CBM (C64) floating point improvement

BigEd · Post by **BigEd** » Sat Jan 30, 2016 9:03 pm

It might be advantageous to do a lot of 48-bit arithmetic and convert to and from 40 bit format.

White Flame · Post by **White Flame** » Sat Jan 30, 2016 11:21 pm

The byte-parallel multiply I outlined would still work with standard 2^n floating point numbers; just larger code for more speed.

malcontent · Post by **malcontent** » Mon Feb 01, 2016 2:54 am

Hey white flame, your input is greatly appreciated (and you're codebase work I have often cribbed, so thanks for that)

Basically I am having trouble with conceptualising your suggestion. My understanding of the built-in routine is that it calculates 8 bytes of mantissa (n byte multiplication = n*2 result) but rotates the answer right through 4 bytes, shifting and adding, effectively ousting the least significant 4 bytes. I know I'm doing something wrong extending this idea to individual bytes, where I would get two byte results but drop the LSB because no way can I see how these truncated values can get me to a product. I guess the question is, I can multiply by a byte, what do I do with the numbers I get?

malcontent · Post by **malcontent** » Mon Feb 01, 2016 7:21 pm

Actually I stumbled upon something like it, Vedic Multiplication: http://www.cse.usf.edu/~hthapliy/Papers/v2-57.pdf

Still byte-byte multiplication still seems to involve 16 shifts so I'm confused where your 8 shift number comes from.

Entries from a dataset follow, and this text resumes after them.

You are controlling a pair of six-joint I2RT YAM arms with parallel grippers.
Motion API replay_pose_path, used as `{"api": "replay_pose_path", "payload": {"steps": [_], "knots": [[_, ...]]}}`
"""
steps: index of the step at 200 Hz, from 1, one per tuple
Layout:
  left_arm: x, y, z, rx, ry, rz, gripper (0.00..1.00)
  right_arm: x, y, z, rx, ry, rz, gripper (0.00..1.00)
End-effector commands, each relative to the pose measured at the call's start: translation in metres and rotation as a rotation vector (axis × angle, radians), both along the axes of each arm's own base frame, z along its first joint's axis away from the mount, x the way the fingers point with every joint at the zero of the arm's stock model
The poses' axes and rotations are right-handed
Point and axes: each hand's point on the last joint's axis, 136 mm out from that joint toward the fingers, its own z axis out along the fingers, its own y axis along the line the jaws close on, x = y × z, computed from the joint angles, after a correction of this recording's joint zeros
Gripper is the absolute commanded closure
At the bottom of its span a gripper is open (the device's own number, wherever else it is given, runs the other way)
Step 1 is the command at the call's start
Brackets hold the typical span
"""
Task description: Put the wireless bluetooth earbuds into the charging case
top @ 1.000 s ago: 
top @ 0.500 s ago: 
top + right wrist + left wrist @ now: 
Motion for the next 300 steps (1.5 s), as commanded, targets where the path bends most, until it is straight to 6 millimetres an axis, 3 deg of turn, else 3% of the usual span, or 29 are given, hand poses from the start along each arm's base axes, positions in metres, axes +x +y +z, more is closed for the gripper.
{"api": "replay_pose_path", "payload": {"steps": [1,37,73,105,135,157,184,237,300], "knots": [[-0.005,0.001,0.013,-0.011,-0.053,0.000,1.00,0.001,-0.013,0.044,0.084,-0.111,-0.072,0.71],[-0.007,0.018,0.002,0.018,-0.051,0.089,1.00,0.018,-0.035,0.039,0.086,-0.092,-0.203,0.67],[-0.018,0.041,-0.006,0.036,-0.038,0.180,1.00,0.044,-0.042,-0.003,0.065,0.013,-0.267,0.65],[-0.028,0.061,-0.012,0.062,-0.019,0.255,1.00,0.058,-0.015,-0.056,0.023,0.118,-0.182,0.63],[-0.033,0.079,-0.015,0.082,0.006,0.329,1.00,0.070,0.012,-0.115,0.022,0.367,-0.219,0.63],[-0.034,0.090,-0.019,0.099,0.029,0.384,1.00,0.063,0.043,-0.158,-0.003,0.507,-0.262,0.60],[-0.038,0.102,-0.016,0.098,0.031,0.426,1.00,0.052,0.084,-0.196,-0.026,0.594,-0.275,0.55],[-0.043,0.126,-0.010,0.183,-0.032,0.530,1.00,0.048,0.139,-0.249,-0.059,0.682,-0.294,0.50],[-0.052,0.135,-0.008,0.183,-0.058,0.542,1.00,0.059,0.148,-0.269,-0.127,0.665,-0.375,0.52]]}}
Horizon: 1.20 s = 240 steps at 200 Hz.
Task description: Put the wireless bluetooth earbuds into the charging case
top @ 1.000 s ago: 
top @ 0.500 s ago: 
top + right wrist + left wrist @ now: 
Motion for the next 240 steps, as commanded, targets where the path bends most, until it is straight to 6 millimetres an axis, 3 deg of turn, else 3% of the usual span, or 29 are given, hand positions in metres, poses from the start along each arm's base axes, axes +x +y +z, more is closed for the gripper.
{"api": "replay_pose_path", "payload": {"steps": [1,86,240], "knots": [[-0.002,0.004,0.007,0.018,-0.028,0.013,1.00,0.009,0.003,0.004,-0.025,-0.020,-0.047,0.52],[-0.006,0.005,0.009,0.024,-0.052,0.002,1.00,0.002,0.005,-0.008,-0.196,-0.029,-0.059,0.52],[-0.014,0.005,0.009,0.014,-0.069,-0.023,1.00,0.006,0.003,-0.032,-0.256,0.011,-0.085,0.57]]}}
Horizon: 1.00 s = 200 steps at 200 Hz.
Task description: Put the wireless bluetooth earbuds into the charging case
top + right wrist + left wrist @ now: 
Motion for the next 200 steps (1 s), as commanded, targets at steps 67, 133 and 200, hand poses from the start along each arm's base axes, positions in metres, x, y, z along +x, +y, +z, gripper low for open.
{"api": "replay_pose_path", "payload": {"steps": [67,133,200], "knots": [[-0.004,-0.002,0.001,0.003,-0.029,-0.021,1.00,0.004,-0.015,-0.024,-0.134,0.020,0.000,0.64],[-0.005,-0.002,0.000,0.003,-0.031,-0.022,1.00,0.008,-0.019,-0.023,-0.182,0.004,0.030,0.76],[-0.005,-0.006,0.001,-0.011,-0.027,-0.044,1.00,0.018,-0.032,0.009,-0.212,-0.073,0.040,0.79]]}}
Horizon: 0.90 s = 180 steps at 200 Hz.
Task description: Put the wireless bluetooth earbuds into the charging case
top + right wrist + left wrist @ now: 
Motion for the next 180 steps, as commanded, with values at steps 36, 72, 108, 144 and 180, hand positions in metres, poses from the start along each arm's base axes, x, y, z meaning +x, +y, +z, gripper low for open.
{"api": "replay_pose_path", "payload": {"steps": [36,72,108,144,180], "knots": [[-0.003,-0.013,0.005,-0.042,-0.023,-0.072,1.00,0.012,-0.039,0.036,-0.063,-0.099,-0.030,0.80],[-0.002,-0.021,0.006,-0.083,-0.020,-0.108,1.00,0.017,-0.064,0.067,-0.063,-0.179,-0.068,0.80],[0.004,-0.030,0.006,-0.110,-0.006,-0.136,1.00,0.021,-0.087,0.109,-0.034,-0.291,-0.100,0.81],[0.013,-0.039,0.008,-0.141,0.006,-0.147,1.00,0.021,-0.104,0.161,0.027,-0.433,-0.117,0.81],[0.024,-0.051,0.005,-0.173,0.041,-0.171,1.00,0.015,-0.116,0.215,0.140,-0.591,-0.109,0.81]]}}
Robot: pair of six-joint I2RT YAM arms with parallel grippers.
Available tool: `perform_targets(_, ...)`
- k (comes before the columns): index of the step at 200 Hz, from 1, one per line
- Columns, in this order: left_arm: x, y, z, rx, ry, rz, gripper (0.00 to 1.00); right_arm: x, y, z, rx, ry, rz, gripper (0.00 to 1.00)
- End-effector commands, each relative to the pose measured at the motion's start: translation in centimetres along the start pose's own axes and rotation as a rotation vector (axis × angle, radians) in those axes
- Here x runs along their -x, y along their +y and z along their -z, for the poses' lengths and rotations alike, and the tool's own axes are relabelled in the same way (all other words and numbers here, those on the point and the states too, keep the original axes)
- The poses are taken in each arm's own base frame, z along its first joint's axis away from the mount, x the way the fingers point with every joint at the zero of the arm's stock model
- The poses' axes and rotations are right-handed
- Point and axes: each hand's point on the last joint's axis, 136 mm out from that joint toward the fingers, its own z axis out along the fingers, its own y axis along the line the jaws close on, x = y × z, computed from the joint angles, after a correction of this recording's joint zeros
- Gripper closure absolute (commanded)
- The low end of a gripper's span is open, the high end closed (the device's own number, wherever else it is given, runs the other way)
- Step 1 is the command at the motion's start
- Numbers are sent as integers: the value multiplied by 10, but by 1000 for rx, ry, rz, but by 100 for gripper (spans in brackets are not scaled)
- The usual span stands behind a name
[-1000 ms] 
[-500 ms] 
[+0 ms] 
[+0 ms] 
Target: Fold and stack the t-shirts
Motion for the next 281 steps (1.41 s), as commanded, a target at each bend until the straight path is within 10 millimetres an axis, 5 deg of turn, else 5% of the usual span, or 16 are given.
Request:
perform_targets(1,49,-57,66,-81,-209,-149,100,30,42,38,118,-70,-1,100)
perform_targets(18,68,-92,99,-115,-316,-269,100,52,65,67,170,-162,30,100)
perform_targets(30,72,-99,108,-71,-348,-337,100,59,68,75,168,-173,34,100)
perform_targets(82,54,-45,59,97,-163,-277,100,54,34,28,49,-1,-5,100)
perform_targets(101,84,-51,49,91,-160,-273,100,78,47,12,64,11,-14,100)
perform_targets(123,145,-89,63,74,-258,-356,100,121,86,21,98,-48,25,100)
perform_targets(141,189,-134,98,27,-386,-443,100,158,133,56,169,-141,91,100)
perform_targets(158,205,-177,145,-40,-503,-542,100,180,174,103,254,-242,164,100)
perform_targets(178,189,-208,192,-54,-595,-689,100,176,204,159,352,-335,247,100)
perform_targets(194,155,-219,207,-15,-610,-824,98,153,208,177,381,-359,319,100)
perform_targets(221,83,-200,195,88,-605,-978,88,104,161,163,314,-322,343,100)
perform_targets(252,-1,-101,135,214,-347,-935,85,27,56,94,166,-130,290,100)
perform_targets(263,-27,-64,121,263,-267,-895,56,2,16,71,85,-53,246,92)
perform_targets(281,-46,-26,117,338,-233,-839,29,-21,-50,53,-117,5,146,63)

barrym95838 · Post by **barrym95838** » Mon Feb 01, 2016 9:12 pm

With m*256^e format, normalization should be faster, but I'm also interested in seeing how multiplying the mantissas would be any faster. I have been messing with Woz' FMUL, trying to adapt it to 40-bit MS format ... no joy yet.

Mike B.

malcontent · Post by **malcontent** » Tue Feb 02, 2016 6:51 am

Just tried to implement above posted algorithm, but haven't been able to get a correct result yet. But with all the steps implemented, it's taking about the same amount of time as the built-in version. I'm using the smaller table-based fast multiply from codebase, maybe the 2k table version would be better, (I'd be using that routine anyways if I wanted add a 3D view to simulator).

BTW, the regular multiply takes about 2300 cycles including loading the accumulators.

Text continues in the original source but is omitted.